Republican Platform Calls for Value-added Tax Scheme
September 2, 2012
Probably the most memorable moment of the Republican dog and pony show in Tampa earlier this week occurred when Ann Romney said “you can trust Mitt.” She didn’t elaborate, but Mitt’s handlers did. They promised Mitt will restore fiscal responsibility, expand the military, and cut taxes.
The last one is betrayed by the Republican platform.
“The 2012 Republican Platform calls for a complete overhaul of the federal tax system. No surprise there. But then it endorses a value-added tax or national sales tax as one possible solution to the nation’s budget problems. This is shocking,” writes Jim McTague for Barron’s.

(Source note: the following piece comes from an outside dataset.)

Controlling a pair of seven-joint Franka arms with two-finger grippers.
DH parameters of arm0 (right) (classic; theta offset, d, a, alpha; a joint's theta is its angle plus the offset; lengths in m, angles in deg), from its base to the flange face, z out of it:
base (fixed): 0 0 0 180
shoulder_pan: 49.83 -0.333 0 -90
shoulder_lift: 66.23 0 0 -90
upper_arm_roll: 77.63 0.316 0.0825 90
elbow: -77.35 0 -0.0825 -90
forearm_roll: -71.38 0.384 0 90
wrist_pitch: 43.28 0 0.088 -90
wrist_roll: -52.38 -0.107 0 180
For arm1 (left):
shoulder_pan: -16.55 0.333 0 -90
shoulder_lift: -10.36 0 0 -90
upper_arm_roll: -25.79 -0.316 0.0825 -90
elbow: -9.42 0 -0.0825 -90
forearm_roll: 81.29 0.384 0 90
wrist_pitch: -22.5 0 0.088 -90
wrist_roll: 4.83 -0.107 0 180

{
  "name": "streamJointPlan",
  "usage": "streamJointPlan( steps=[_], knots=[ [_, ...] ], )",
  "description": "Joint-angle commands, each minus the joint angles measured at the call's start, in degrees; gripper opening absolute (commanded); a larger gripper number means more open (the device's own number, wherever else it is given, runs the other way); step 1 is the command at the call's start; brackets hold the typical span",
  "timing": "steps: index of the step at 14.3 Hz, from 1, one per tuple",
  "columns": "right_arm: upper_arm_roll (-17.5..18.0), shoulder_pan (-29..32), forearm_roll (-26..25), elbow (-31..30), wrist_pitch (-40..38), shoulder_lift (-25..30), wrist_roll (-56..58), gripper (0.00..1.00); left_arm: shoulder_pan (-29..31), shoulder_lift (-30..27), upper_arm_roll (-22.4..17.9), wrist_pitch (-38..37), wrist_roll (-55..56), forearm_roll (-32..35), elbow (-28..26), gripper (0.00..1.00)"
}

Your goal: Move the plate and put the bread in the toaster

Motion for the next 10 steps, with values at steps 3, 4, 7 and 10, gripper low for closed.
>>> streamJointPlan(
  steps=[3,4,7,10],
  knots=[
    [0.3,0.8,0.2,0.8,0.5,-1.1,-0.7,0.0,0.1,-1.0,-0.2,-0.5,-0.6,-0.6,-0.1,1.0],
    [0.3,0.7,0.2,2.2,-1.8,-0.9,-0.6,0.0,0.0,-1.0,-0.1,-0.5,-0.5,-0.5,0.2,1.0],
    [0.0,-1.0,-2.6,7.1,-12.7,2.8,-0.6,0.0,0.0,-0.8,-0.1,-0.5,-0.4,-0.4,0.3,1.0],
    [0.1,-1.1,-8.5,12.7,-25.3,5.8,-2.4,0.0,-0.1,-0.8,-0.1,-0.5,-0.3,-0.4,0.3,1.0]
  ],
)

In order to sell this, the Republicans say they will only move to institute a value added tax – a tax that confiscates money at all stages of the production process – but only if the Sixteenth Amendment is repealed.
In 1909, a Republican Congress devised the Sixteenth amendment. It allows the government to levy an income tax without apportioning it among the states. It was ratified in 1913 despite the fact it undermines the constitutional requirements regarding direct taxes.
In January, Romney refused to rule out a value-added tax, which is a hidden tax and more politically acceptable. Herman Cain’s 9-9-9 tax plan also had a VAT (as represented by the last 9), and Romney’s supposed Tea Party friendly vice president pick, Paul Ryan, included a value-added tax in his “roadmap” scheme.